国境にかけるスクリーン vol.9 – Mission Kashmir(2000)
独立闘争が激化しているカシミール。武装ゲリラは警官を治療した医者の家族を皆殺しにすると宣言。警察本部長イナヤット・ハーン(サンジャイ・ダット)の息子が2階から転落、奔走するも治療を行う医者はみつからず息子を失ってしまう。イナヤットは復讐のため、民家に潜伏していたゲリラ一味を襲撃し、皆殺しにする。唯一生き残った少年アルターフを息子の代わりに引き取るが、ある日、アルターフは自分の両親を殺した連中がイナヤット達であったことを知り、出奔。国境を越え、10年数後、復讐のゲリラとなって舞い戻る…。
印パに深く刻まれた愛憎は利用され、真の敵は見えない。
「アルターフ 復讐の名のもとに」Mission Kashmir/2000
昨年(2008年)11月末、世界的な不況(西洋型消費社会の躓き、とも言える)を嘲笑うかのように、ムンバイで同時多発テロが起きた。犯行にはパキスタン系過激派が背後に絡んでいるとも言われ、この10年、ボリウッド映画で使われた設定を地で行くようなテロ事件であった。
この「アルターフ」では、アフガニスタンなどでロシア兵を悩ませたパターン人の傭兵に出資し、「カシミール作戦」を仕掛けるのが、パキスタン軍とは無関係の(あるいは軍を手緩いと思う)、豊富な資金源を持つ聖戦組織となっている。
ゲリラの若き英雄アルターフを演じたリティク・ローシャンは、この年がデビュー。出演した3本の映画がメガヒットとなり、インド文化圏を熱狂の渦に巻き込み、ボリウッド・スターのトップに躍り出た。
その影響は意外な出来事を呼ぶ。ささいなことを理由にネパールで彼を糾弾するデモが起こるや、インドに反ネパール暴動が飛び火。国境が封鎖される事態にまで発展。この騒乱の陰にはISI(パキスタン情報部)が暗躍していた、とも報じられた。

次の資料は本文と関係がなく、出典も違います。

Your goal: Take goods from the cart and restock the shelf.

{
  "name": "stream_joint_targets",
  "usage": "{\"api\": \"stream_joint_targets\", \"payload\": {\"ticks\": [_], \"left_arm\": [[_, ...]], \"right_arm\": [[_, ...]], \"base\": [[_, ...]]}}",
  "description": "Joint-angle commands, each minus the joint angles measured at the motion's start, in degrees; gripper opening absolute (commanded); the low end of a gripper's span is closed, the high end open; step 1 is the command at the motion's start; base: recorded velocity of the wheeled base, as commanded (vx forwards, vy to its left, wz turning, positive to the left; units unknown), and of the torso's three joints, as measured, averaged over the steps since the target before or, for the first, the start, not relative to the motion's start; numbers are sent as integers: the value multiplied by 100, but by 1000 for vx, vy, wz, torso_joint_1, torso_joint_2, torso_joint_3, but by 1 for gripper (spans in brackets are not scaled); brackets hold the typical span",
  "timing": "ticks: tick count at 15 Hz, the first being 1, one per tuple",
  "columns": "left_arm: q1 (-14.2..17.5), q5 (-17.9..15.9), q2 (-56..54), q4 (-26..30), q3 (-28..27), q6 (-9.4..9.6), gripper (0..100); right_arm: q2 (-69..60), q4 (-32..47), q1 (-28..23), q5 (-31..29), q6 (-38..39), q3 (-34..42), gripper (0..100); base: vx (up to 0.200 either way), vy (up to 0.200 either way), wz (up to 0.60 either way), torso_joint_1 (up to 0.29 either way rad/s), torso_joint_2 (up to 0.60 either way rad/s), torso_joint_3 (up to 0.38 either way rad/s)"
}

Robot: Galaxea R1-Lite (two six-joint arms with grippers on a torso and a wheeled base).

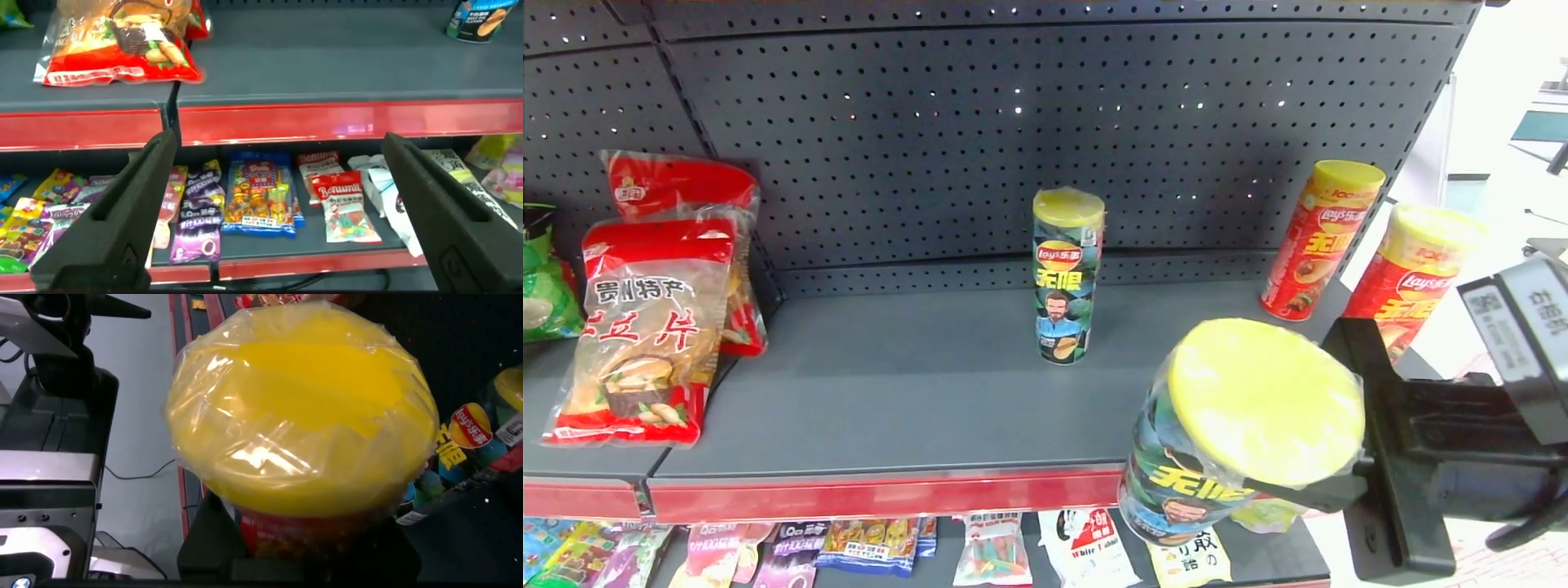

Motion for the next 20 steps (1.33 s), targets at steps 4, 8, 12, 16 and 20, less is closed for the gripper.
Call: {"api": "stream_joint_targets", "payload": {"ticks": [4,8,12,16,20], "left_arm": [[1,0,2,-5,1,-50,100],[1,0,2,4,1,12,100],[-8,0,2,4,1,21,100],[1,0,2,4,1,12,100],[-8,0,2,4,1,21,100]], "right_arm": [[-15,-10,2,12,-9,169,0],[12,-10,2,12,-9,151,0],[21,-10,2,12,-9,107,0],[-23,-10,2,12,0,81,0],[-67,-10,-6,12,8,107,0]], "base": [[100,100,0,2,2,2],[100,100,0,-6,0,1],[0,0,0,0,0,0],[0,0,0,0,0,0],[0,0,0,0,0,0]]}}
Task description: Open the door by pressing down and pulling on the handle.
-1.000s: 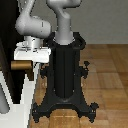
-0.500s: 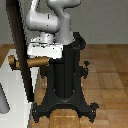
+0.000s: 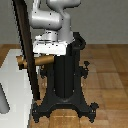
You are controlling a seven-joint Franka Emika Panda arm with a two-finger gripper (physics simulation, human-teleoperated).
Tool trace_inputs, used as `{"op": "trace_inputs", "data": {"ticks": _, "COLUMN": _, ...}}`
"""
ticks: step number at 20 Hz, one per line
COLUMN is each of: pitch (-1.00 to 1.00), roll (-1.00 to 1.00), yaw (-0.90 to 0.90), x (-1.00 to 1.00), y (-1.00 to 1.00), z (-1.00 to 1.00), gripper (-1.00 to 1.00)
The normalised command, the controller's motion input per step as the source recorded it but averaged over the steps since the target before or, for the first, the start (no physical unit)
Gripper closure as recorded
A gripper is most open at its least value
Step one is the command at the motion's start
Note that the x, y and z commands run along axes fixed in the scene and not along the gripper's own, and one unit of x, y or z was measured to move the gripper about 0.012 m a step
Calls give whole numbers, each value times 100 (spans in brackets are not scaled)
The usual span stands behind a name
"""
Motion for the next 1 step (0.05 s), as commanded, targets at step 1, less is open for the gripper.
{"op": "trace_inputs", "data": {"ticks": 1, "pitch": 0, "roll": 0, "yaw": 0, "x": 0, "y": 0, "z": 0, "gripper": 100}}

なぜ、彼がスケープゴートに選ばれたのか? この年、リティクは「Fiza (フィザー)」(2000)という作品でも暴動に巻き込まれ、翻弄された人生の末、ゲリラに身を落とすムサルマーン(イスラーム教徒)青年を演じている。どちらの主人公もゲリラであることに悩み、終盤、「改心」してしまう。インド政府に対立を仕掛ける者からすれば、聖戦の反プロパガンダ映画とも受け取れたのだろう。

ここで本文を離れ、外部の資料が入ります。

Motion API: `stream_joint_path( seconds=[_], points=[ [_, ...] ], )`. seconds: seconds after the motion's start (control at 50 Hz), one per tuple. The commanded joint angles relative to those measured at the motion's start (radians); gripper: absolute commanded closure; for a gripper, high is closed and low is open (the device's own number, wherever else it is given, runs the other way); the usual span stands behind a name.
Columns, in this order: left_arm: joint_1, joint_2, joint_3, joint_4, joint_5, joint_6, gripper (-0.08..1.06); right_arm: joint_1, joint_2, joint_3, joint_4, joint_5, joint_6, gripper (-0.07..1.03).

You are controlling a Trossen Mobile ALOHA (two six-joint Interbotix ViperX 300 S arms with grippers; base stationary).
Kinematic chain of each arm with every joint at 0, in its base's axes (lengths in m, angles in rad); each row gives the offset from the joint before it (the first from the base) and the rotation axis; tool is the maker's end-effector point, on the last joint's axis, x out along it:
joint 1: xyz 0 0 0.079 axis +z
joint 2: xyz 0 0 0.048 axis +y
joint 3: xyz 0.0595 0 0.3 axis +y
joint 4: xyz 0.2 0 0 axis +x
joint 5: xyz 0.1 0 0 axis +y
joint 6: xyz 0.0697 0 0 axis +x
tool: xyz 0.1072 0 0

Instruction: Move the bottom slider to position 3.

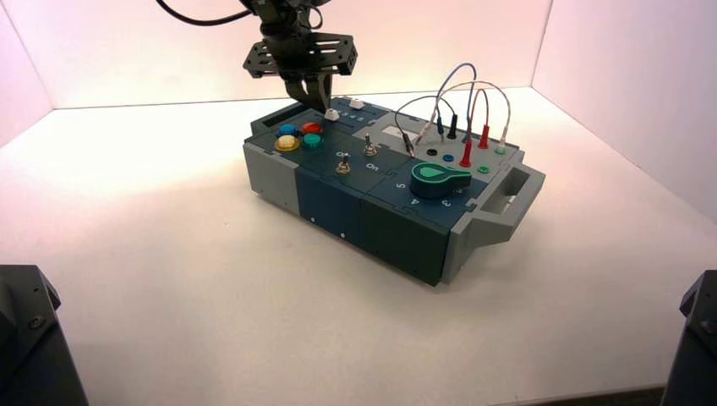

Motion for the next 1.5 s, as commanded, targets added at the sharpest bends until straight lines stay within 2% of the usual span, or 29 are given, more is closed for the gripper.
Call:
stream_joint_path(
  seconds=[0.02, 0.58, 0.88, 1.0, 1.1, 1.38, 1.5],
  points=[
    [-0.011, -0.014, -0.014, -0.002, -0.003, 0.003, 1.01, -0.003, 0.018, -0.035, 0.000, -0.011, 0.005, 0.99],
    [-0.017, -0.003, -0.014, -0.003, -0.003, 0.002, 1.01, -0.003, 0.017, -0.037, 0.000, -0.011, 0.005, 0.99],
    [0.008, 0.000, -0.025, 0.015, -0.012, 0.006, 1.01, -0.003, 0.017, -0.037, 0.002, -0.003, 0.005, 0.99],
    [0.037, -0.011, -0.023, 0.032, -0.029, 0.008, 1.01, -0.003, 0.017, -0.037, 0.005, -0.003, 0.005, 0.99],
    [0.067, -0.025, -0.020, 0.035, -0.037, 0.009, 1.01, -0.003, 0.018, -0.038, 0.009, 0.002, 0.005, 0.99],
    [0.097, -0.124, 0.000, 0.064, -0.043, 0.011, 1.01, 0.000, 0.017, -0.041, 0.012, 0.008, 0.005, 0.99],
    [0.097, -0.169, 0.006, 0.064, -0.043, 0.011, 1.01, 0.000, 0.017, -0.043, 0.014, 0.008, 0.003, 0.99]
  ],
)
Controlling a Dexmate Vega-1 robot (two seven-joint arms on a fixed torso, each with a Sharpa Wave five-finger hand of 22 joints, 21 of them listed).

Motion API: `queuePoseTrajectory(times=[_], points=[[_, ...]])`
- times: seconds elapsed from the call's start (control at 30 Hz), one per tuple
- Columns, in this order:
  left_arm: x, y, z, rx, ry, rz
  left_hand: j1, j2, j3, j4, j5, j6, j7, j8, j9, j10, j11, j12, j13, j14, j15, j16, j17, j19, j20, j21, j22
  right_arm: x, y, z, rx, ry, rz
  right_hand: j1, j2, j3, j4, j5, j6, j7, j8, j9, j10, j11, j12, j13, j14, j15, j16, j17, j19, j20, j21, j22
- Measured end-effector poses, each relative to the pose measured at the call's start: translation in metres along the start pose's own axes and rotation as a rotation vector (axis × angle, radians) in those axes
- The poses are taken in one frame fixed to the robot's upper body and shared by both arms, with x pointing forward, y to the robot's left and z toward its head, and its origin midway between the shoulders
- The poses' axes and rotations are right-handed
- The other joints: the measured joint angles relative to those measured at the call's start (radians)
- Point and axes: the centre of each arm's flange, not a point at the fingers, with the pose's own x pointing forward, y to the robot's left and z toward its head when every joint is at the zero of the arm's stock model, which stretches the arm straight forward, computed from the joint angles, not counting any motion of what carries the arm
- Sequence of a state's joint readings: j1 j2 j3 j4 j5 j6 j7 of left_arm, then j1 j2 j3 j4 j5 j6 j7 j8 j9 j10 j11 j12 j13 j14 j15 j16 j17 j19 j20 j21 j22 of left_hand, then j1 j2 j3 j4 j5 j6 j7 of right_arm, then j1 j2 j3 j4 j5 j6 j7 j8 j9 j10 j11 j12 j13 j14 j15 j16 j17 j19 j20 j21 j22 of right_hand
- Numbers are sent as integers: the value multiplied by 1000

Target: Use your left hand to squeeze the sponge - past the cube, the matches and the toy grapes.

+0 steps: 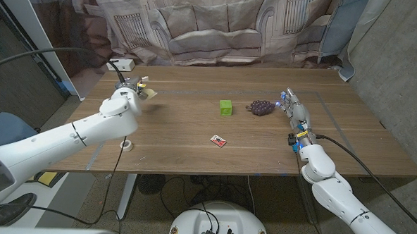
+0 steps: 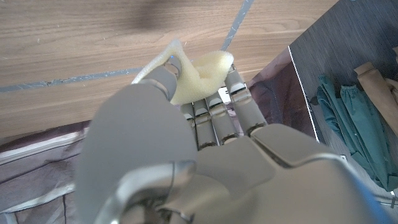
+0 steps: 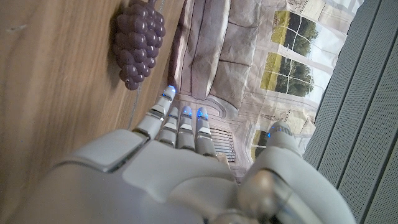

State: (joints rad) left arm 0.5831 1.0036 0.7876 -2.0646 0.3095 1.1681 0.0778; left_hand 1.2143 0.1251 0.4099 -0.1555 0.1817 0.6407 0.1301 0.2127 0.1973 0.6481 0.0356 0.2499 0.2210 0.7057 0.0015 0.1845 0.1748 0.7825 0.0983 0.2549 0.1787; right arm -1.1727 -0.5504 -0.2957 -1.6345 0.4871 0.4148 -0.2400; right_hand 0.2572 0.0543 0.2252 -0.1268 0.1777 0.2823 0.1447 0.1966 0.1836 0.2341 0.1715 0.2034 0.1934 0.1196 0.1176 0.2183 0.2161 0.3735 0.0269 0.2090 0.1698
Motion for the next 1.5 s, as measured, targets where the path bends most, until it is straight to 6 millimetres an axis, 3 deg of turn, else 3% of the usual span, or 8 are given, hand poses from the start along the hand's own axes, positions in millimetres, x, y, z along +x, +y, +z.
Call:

「アルターフ」では、作戦を指揮する傭兵が養父を憎むアルターフを捨て駒に使い、ヒンドゥー寺院とモスクを連続してミサイル攻撃し、インド国内でヒンドゥー/ムサルマーン衝突を起こそうとする。
映画が示唆する結末が妙に気掛かりだ。作戦の失敗を知ったスポンサー組織の幹部は部下を抹殺して作戦そのものを封印しようとするが、自分も消されてしまう。真の敵は、いつも見えない。
(ナマステ・ボリウッド発行人/すぎたカズト)
*カシミールは現地風、カシュミールは中央風のカタカナイズ。